I have a question about enumeration and the distinction between the Host/PCI bridge and a P2P bridge in the Root Complex.
I understand that in the enumeration process you poll Bus 0, Device 0, Function 0 and verify a valid Vendor ID and in my case that the device is a bridge. You then update the Primary bus = 0, Secondary bus = 1, and the Subordinate bus = 1 in the configuration space for BDF 0,0,0. (I realize the subordinate bus can be updated at the end but this is part of the question.) In some explanations of the process that I've read, it says that you also need to update the subordinate bus number on the Host/PCI bridge. How does one do this? It seems to me that using the configuration address/data registers will just update the P2P bridge and not the Host/PCI bridge. Any explanation would be greatly appreciated.

Thanks in advance.
Guest
 

Re: Host/PCI Bridge

Postby support »

Hi,

Your question is a bit in the air. What platform are you using, and why are you in a need to enumerate anything?

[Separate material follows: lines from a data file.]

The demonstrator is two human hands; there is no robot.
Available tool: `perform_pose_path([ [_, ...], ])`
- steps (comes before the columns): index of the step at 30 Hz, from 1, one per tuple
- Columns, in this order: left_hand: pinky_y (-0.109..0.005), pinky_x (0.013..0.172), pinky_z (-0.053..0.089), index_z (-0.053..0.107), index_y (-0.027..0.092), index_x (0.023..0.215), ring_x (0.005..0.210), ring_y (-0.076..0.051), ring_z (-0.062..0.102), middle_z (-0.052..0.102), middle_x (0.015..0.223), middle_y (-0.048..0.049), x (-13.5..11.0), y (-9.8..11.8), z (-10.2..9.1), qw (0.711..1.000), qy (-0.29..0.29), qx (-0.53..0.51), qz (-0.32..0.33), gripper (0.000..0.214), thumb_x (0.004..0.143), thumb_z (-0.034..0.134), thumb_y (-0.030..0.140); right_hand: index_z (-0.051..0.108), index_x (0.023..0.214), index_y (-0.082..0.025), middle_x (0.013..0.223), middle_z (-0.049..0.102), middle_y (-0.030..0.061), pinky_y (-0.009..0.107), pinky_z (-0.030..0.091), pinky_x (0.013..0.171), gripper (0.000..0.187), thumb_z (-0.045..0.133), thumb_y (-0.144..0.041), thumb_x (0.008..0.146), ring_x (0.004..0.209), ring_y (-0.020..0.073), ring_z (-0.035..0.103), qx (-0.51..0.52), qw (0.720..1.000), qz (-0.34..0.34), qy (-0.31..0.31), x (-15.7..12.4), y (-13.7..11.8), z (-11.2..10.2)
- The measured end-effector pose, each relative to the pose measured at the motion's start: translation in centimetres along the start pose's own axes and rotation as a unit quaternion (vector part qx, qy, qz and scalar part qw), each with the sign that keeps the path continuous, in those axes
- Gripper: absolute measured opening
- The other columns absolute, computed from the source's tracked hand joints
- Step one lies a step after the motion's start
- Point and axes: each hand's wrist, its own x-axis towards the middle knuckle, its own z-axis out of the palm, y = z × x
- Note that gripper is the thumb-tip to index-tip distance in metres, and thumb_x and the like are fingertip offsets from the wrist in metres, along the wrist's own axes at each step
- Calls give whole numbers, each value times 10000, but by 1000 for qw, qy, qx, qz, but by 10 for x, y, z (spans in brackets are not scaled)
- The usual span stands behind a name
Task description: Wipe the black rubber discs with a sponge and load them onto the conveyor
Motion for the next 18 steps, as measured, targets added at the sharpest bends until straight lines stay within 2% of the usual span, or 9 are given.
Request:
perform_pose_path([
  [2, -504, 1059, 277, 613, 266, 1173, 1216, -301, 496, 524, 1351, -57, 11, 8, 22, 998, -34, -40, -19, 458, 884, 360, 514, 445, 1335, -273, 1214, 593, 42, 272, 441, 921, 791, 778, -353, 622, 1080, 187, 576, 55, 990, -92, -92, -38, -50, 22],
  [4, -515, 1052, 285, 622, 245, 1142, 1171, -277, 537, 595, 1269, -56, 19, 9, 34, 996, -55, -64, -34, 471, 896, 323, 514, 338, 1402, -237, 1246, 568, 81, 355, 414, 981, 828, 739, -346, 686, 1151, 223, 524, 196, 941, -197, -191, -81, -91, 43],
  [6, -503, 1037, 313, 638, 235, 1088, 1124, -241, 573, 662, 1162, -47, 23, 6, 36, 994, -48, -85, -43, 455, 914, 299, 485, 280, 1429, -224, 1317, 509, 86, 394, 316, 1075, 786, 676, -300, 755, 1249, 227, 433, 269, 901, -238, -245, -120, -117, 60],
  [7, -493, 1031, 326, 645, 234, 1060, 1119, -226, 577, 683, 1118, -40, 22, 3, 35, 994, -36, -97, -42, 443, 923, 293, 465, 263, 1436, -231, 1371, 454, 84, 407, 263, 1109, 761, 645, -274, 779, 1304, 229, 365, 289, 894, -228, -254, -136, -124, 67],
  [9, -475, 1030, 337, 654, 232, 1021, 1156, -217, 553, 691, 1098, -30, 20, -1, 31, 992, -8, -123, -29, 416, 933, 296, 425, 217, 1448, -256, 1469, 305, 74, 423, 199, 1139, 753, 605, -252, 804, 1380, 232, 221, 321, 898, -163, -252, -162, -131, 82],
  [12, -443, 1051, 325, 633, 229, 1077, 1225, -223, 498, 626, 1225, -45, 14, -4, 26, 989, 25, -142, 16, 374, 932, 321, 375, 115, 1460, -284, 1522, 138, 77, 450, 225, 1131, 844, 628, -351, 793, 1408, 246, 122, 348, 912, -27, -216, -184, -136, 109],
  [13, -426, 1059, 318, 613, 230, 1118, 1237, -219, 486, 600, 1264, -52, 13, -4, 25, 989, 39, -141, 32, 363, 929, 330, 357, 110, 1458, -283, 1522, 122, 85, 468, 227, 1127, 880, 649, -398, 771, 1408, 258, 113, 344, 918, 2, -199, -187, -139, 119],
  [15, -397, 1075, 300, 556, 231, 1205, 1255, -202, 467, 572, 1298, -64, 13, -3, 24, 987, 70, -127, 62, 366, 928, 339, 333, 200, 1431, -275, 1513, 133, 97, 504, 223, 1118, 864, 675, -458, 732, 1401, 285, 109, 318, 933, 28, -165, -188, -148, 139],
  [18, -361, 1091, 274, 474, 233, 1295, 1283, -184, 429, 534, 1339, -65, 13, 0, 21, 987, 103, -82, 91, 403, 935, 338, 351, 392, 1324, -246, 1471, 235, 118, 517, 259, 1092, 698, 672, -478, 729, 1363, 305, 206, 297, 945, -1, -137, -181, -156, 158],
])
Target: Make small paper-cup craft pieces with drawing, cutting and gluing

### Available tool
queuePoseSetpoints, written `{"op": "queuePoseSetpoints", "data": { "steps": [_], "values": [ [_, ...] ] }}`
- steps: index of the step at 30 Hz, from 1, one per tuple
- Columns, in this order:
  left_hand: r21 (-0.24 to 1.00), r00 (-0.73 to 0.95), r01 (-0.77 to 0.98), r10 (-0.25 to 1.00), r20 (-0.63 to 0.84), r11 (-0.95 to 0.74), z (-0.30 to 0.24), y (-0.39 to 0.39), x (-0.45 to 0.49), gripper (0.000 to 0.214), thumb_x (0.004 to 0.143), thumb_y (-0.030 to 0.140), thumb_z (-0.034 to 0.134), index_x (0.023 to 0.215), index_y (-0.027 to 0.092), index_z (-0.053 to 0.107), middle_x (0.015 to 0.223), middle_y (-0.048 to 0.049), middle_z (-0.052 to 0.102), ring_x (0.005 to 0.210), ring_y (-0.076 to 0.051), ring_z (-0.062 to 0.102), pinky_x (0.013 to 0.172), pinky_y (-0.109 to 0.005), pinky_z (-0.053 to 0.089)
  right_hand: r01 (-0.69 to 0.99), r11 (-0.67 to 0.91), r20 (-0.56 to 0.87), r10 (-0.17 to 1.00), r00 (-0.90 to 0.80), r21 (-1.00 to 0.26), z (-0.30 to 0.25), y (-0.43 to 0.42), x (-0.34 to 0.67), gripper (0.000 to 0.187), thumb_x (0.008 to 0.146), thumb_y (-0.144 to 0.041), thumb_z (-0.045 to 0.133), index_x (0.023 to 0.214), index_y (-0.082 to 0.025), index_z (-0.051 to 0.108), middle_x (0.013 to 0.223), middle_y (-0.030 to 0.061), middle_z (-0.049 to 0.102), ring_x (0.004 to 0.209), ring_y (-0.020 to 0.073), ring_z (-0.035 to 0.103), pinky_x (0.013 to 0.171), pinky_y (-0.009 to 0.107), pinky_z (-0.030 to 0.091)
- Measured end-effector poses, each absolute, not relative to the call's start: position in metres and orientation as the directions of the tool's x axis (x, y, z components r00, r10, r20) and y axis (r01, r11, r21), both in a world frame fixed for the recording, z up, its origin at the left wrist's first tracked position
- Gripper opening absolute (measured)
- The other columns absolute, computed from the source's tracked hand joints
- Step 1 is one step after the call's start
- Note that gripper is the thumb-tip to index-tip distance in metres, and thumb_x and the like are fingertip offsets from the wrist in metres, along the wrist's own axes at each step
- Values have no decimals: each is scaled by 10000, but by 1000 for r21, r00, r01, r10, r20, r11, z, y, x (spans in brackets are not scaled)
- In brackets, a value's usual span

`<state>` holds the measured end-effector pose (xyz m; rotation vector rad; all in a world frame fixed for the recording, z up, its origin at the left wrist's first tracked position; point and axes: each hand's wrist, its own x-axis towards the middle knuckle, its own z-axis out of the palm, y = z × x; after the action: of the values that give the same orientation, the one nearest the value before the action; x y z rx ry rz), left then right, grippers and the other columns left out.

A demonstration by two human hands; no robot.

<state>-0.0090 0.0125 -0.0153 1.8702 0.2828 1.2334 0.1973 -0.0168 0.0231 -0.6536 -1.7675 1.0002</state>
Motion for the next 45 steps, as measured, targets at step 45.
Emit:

For example, on my PC, I get

$ lspci
00:00.0 Host bridge: Intel Corporation Clarksfield/Lynnfield DMI (rev 11)
[ ... and it goes on ... ]

Clearly, if two devices on the bus would talk to each other, and the root complex is in the middle (i.e. no switch in the middle that could tell a shorter path), the packet would enter the host bridge, and then get routed back to the peer on the bus, instead of the host.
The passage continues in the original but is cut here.